Señora tengo mil preguntas y mil advertencias pero creo que no puedo hacerlo ya que lo tengo prohibido, sí eso me da miedo pero también me aporta un alto grado de excitación.
Espero que acoja mi propuesta con agrado y que en breve pueda darme una respuesta para postrarme a sus pies y ser propiedad compartida durante esa esperada sesión.
¿Podría recibirnos el viernes a las seis de la tarde?
Espero impaciente la respuesta y gracias por atender mi solicitud.
A tus pies.

Pe.

Poca experiencia pero mucho conocimiento respecto a cómo dirigirse a un dominante. La teórica estaba bien aprendida y ahora debía conocer la práctica. Me gustó la exposición de lo que pretendían vivir en la sesión y me sentía con ganas de empezar.
Pe se dirigió dos veces a mí, una por teléfono y otra mediante un correo. Lo que no sabía ella era que su marido, su Amo, tiempo atrás me contactó, me contó toda la historia, y desde entonces hemos estado en contacto. He seguido todos los pasos durante un mes, desde que me  explicó la idea hasta que ella ha sido capaz de aceptar y contactarme. Nada es lo que parece… Un buen Amo, prepara y trabaja para que sus deseos puedan cumplirse, sobre todo si es una relación de pareja. Nada debe ser forzado y el saber esperar el momento es el mayor de los éxitos. Todo a su tiempo…

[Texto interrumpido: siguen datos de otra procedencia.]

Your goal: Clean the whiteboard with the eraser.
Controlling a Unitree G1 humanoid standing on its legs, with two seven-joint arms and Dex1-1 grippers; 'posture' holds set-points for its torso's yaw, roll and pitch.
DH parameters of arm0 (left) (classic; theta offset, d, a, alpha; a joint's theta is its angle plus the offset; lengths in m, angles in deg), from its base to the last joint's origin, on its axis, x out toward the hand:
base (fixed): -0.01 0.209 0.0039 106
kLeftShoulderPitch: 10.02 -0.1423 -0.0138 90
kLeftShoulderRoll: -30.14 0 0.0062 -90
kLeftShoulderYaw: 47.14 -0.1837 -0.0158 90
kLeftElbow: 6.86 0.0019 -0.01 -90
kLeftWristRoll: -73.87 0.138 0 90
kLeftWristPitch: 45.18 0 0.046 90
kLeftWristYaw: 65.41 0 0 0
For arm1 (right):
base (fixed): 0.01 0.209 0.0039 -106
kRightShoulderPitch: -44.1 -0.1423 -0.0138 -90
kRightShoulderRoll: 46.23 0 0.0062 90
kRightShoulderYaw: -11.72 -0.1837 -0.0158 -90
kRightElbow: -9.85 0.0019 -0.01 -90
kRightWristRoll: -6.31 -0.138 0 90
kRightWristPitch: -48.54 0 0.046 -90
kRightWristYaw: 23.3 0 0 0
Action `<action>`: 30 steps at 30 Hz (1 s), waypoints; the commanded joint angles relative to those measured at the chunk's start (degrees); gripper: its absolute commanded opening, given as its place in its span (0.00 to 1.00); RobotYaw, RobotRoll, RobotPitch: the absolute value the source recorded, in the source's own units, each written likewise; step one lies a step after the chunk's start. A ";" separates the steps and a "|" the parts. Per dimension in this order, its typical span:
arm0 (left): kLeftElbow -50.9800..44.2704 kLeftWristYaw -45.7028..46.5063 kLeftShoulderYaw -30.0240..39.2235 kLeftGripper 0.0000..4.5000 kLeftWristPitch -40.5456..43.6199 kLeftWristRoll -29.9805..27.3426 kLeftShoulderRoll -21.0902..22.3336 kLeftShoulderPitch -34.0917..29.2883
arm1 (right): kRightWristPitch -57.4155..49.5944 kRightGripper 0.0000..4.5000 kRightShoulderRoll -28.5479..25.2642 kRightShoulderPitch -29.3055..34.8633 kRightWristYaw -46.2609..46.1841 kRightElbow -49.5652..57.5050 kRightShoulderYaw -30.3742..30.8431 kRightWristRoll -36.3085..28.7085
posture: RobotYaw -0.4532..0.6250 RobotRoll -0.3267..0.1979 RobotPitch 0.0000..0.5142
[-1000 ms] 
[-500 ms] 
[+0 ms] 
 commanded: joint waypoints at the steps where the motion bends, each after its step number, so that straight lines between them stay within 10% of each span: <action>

Por cierto, fue una gran experiencia para todos. La hora y media se convirtió en tres y de no haber sido porque yo tenía una cena esa noche sé que el punto y final lo habría puesto el agotamiento. Sigo los movimientos de la pareja, cada avance, Corso (que es el nombre del marido de pe), me lo hace saber y ya estamos organizando el próximo encuentro, que estoy segura que superará en fuerza al anterior.